The entries follow. Please return all of them exactly.

Recorded data
--- START ---
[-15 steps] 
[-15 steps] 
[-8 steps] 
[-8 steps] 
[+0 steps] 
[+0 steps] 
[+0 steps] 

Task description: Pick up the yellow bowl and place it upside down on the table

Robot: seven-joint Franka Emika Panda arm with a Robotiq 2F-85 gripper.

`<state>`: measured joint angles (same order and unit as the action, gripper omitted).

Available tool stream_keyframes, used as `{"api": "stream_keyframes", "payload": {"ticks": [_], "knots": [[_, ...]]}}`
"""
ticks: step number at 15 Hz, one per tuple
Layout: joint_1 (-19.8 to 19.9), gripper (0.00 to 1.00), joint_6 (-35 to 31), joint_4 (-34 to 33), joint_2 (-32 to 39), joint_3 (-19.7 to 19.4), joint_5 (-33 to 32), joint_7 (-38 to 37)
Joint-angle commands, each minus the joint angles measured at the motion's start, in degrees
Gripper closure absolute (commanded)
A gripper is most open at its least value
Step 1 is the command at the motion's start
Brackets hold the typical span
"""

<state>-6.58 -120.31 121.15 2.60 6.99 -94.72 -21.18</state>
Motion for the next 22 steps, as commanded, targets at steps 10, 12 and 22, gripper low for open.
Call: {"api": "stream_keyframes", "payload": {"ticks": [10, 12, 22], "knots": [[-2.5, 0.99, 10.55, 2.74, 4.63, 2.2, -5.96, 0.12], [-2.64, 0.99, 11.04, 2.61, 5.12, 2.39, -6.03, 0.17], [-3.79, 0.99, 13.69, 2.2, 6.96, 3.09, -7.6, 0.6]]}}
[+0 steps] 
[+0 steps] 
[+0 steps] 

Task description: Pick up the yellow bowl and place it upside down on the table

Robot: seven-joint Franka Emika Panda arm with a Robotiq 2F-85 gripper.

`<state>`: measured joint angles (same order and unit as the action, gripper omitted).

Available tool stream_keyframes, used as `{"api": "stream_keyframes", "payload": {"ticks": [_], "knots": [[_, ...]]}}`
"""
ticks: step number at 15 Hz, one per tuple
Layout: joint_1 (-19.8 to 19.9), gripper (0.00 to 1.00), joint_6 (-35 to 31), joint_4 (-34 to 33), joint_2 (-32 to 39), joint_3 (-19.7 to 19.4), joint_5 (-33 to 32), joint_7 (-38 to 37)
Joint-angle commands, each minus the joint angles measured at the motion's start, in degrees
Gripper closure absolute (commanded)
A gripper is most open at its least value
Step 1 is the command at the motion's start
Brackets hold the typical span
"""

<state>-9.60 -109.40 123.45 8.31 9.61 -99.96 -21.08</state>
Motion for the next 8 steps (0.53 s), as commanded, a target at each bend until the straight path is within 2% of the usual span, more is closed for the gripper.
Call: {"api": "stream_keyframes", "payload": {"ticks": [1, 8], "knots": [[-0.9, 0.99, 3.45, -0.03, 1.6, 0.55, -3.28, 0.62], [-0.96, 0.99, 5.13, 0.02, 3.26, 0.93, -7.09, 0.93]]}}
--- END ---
** Output of the exercise **
[-15 steps] 
[-15 steps] 
[-8 steps] 
[-8 steps] 
[+0 steps] 
[+0 steps] 
[+0 steps] 

Task description: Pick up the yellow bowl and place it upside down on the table

Robot: seven-joint Franka Emika Panda arm with a Robotiq 2F-85 gripper.

`<state>`: measured joint angles (same order and unit as the action, gripper omitted).

Available tool stream_keyframes, used as `{"api": "stream_keyframes", "payload": {"ticks": [_], "knots": [[_, ...]]}}`
"""
ticks: step number at 15 Hz, one per tuple
Layout: joint_1 (-19.8 to 19.9), gripper (0.00 to 1.00), joint_6 (-35 to 31), joint_4 (-34 to 33), joint_2 (-32 to 39), joint_3 (-19.7 to 19.4), joint_5 (-33 to 32), joint_7 (-38 to 37)
Joint-angle commands, each minus the joint angles measured at the motion's start, in degrees
Gripper closure absolute (commanded)
A gripper is most open at its least value
Step 1 is the command at the motion's start
Brackets hold the typical span
"""

<state>-6.58 -120.31 121.15 2.60 6.99 -94.72 -21.18</state>
Motion for the next 22 steps, as commanded, targets at steps 10, 12 and 22, gripper low for open.
Call: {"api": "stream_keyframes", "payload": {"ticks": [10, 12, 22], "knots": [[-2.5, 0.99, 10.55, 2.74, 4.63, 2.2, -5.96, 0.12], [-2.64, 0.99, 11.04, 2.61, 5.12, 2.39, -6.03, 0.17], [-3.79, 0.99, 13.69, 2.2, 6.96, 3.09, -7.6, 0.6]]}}
[+0 steps] 
[+0 steps] 
[+0 steps] 

Task description: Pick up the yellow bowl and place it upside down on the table

Robot: seven-joint Franka Emika Panda arm with a Robotiq 2F-85 gripper.

`<state>`: measured joint angles (same order and unit as the action, gripper omitted).

Available tool stream_keyframes, used as `{"api": "stream_keyframes", "payload": {"ticks": [_], "knots": [[_, ...]]}}`
"""
ticks: step number at 15 Hz, one per tuple
Layout: joint_1 (-19.8 to 19.9), gripper (0.00 to 1.00), joint_6 (-35 to 31), joint_4 (-34 to 33), joint_2 (-32 to 39), joint_3 (-19.7 to 19.4), joint_5 (-33 to 32), joint_7 (-38 to 37)
Joint-angle commands, each minus the joint angles measured at the motion's start, in degrees
Gripper closure absolute (commanded)
A gripper is most open at its least value
Step 1 is the command at the motion's start
Brackets hold the typical span
"""

<state>-9.60 -109.40 123.45 8.31 9.61 -99.96 -21.08</state>
Motion for the next 8 steps (0.53 s), as commanded, a target at each bend until the straight path is within 2% of the usual span, more is closed for the gripper.
Call: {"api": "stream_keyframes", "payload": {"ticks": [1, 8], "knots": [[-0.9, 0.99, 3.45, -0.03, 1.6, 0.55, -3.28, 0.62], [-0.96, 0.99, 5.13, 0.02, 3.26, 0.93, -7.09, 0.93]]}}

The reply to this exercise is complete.